* **About this exercise**
Wherever the word "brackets" appears in a line of the data, that line should be copied.

* **Source material**

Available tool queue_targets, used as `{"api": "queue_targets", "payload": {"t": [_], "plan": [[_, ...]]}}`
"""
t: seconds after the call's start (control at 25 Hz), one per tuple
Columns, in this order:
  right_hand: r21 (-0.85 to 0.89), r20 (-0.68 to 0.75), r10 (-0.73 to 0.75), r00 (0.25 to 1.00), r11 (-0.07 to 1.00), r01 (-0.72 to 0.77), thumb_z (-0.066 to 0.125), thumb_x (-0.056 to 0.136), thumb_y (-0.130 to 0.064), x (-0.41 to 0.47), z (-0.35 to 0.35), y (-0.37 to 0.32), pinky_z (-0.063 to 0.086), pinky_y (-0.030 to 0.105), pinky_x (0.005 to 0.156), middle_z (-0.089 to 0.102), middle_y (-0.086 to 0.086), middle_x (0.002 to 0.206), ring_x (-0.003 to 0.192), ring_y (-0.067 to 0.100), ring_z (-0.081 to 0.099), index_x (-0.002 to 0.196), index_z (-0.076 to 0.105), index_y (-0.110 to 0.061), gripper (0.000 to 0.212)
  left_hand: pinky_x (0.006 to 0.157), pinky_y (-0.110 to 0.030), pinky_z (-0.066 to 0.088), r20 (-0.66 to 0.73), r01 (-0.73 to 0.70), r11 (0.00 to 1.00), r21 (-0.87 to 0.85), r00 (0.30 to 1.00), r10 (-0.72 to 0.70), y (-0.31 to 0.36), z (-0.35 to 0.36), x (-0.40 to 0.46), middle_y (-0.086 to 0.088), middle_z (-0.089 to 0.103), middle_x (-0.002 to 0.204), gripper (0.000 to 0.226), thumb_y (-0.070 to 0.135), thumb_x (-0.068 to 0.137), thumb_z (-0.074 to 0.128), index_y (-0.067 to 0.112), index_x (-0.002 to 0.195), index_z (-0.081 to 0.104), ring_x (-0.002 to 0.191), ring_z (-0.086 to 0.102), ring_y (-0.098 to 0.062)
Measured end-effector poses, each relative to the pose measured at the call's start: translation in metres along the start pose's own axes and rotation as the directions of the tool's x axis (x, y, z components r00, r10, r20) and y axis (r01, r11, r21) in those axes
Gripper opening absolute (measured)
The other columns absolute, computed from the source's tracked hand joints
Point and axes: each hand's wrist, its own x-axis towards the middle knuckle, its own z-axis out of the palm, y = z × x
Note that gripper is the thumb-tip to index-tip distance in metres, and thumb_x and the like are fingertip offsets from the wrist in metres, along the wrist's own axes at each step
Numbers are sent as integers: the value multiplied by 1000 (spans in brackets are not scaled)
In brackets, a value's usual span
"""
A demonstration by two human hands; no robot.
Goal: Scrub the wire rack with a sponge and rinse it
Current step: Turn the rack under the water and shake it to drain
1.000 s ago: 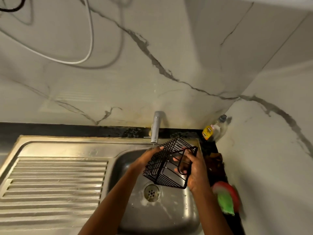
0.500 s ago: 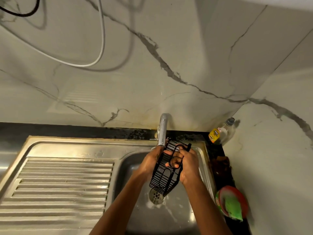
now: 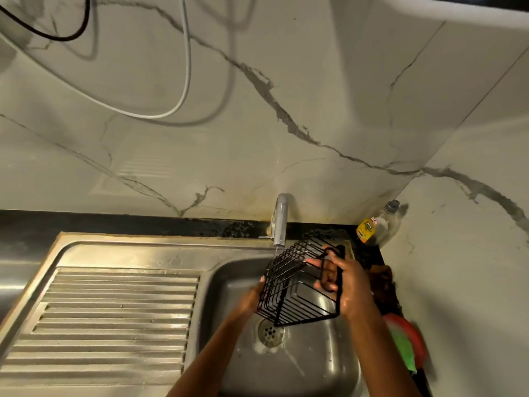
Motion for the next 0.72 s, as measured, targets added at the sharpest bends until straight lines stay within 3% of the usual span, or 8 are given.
{"api": "queue_targets", "payload": {"t": [0.12, 0.28, 0.36, 0.48, 0.56, 0.64, 0.72], "plan": [[66, -82, -59, 995, 996, 64, 50, 99, -16, -5, -33, -6, 36, 17, 32, 74, 19, 86, 28, 8, 39, 96, 63, -13, 13, 74, -30, 54, -111, 66, 985, -159, 990, -85, 38, 2, 14, -15, 74, 111, 39, 44, 107, 45, 16, 100, 70, 92, 70, -21], [256, -11, -90, 996, 962, 90, 46, 101, -19, -14, -77, -12, 28, 14, 29, 63, 2, 64, 30, 5, 41, 95, 64, -19, 19, 84, -41, 56, -82, 162, 963, -213, 980, -183, 74, 9, 27, -13, 78, 101, 40, 45, 100, 59, 9, 110, 71, 95, 72, -30], [294, 43, -65, 997, 955, 50, 52, 97, -26, -18, -99, -9, 31, 14, 29, 56, -2, 59, 28, 6, 38, 95, 58, -22, 8, 76, -39, 60, -45, 199, 956, -217, 976, -213, 83, 20, 40, -12, 77, 87, 35, 34, 102, 58, 2, 111, 69, 80, 73, -26], [317, 17, 18, 1000, 948, -23, 53, 95, -37, -20, -135, 2, 35, 14, 32, 54, -5, 54, 28, 9, 39, 90, 59, -24, 16, 49, -26, 59, -23, 203, 947, -250, 976, -216, 87, 35, 67, -9, 76, 74, 27, 26, 99, 61, 0, 105, 69, 53, 71, -17], [317, 23, 77, 997, 945, -80, 50, 95, -43, -27, -146, 0, 32, 15, 37, 52, -6, 48, 27, 11, 40, 76, 63, -23, 30, 48, -26, 57, 15, 214, 966, -146, 977, -214, 89, 45, 68, -10, 78, 87, 43, 31, 88, 72, 0, 118, 69, 60, 71, -16], [326, 9, 98, 995, 940, -95, 46, 95, -40, -38, -137, -6, 32, 14, 36, 49, -5, 43, 26, 13, 42, 66, 65, -20, 40, 42, -21, 53, 61, 177, 971, -160, 984, -169, 87, 47, 61, -6, 76, 70, 29, 26, 98, 61, 0, 104, 71, 57, 64, -13], [374, -151, 52, 987, 927, 9, 44, 95, -31, -38, -123, -8, 40, 15, 34, 55, -3, 44, 29, 12, 49, 70, 65, -15, 37, 39, -18, 47, 49, 142, 981, -134, 989, -136, 92, 48, 52, -4, 74, 65, 31, 26, 106, 52, 0, 105, 69, 48, 61, -9]]}}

* **Answer to this exercise**
Numbers are sent as integers: the value multiplied by 1000 (spans in brackets are not scaled)
In brackets, a value's usual span

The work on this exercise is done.